Fig. 1 is a diagram showing the schematic configuration of the FOT targeted by this invention, Figs. 2 (A) and (B) are front and side views of the FOP, and Fig. 3 is for explaining an example of the operation of the FOT. diagram,
4 to 6 are diagrams for explaining the scanning state of the FOT, FIGS. 7(A) and (B) are diagrams for explaining the output state of RGB pixels, and FIG. 8 and FIG. Figure 9 is a diagram for explaining the principle of the scanning deflection method of the present invention, respectively.

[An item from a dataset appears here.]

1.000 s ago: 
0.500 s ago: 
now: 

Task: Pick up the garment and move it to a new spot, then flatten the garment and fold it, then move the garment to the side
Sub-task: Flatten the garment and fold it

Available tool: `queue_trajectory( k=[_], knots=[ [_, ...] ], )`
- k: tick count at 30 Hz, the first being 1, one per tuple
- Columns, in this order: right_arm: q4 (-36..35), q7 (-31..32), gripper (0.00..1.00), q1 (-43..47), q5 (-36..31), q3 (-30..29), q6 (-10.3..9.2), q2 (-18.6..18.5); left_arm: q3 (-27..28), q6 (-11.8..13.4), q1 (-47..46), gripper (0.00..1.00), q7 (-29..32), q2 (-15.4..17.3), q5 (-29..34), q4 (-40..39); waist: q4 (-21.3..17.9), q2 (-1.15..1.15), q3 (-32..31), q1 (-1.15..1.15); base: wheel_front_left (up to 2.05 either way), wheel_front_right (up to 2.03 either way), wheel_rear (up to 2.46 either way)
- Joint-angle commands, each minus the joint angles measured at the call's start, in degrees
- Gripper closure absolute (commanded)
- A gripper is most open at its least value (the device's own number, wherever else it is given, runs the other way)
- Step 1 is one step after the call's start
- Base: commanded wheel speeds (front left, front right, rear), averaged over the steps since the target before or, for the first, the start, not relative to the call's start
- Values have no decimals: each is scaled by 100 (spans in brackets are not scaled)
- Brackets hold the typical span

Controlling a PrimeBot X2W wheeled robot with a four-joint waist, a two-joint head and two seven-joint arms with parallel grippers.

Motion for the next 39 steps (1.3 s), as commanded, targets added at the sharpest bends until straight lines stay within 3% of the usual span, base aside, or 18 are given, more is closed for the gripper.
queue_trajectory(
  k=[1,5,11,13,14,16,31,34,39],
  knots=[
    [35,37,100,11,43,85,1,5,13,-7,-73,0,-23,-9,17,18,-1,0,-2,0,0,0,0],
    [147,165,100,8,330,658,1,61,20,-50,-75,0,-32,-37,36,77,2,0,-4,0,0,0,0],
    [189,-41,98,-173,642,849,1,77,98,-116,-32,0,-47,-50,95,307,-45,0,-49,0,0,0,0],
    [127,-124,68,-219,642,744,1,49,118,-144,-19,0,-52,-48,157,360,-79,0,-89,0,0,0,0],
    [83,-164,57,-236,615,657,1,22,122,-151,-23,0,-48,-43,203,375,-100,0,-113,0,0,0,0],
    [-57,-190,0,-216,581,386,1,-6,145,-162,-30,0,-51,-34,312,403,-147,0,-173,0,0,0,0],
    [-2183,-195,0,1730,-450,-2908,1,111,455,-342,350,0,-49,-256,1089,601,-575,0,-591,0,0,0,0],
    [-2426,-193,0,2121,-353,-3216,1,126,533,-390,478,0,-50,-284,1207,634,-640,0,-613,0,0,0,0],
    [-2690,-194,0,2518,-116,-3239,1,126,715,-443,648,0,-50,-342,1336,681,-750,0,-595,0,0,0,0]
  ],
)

FIGS. 10 and 11 are block diagrams showing an example of a device using the present invention, and FIGS. 12 and 13 are block diagrams showing an example of a look-up table according to the present invention. 1.21...FOT, 2...FOP, 3...electron gun, 4...electron beam, 5...phosphor screen,
5R, 5G, 5B...phosphor, 8.22...photosensitive material, 30.35.38...multiplexer, 32
...Buffer memory, 31...AD converter, 42-
44.53.64...OA converter, 40.41...
Look amplifier table, 50...RAM, 60~
62...ROM. Applicant's agent: Yu Yasugata 3. Written amendment January 30, 1980 1. Indication of the case 1988 Patent Application No. 230247 2. Title of the invention Color FOT deflection signal generation method 3. Person making the amendment Related Patent applicant: 210 (520) Nakanuma, Minamiashigara City, Kanagawa Prefecture Fuji Photo Film Co., Ltd. 4, Agent: Nomura Building 7F, 18-16 Nishi-Shinjuku-chome, Shinjuku-ku, Tokyo
Telephone (348) 77057877 Patent Attorney Yuzo Yasugata 5, "Detailed Description of the Invention" column 8 of the specification to be amended, the statement of contents of the amendment, page 7, line 18, states "green phosphor 20B" is corrected to "green phosphor 20G".

Claims (4)

[Claims] (1) A scanning electron beam is vertically deflected in the direction of the short side of the plurality of phosphors for a single electron gun type color FOT having a screen formed by coating a plurality of phosphors with different emission colors in a band shape. and horizontally deflect in the long side direction,
A method for generating a deflection signal for a color FOT, characterized in that the vertical deflection position and the horizontal deflection signal are each made into a table and deflected digitally. (2) A color FOT deflection signal generation method according to claim 1, wherein the vertical deflection position and the horizontal deflection signal are each stored in a table in a ROM. (3) A color FOT deflection signal generation method as set forth in claim 1, wherein the horizontal deflection signal is made rewritable by converting it into a table in RAIII. (4) Deflection signal generation for the color FOT according to claims 1 to 3, wherein the horizontal deflection signal is deflected at a relatively slower speed at both ends of the phosphor than at the center. Method.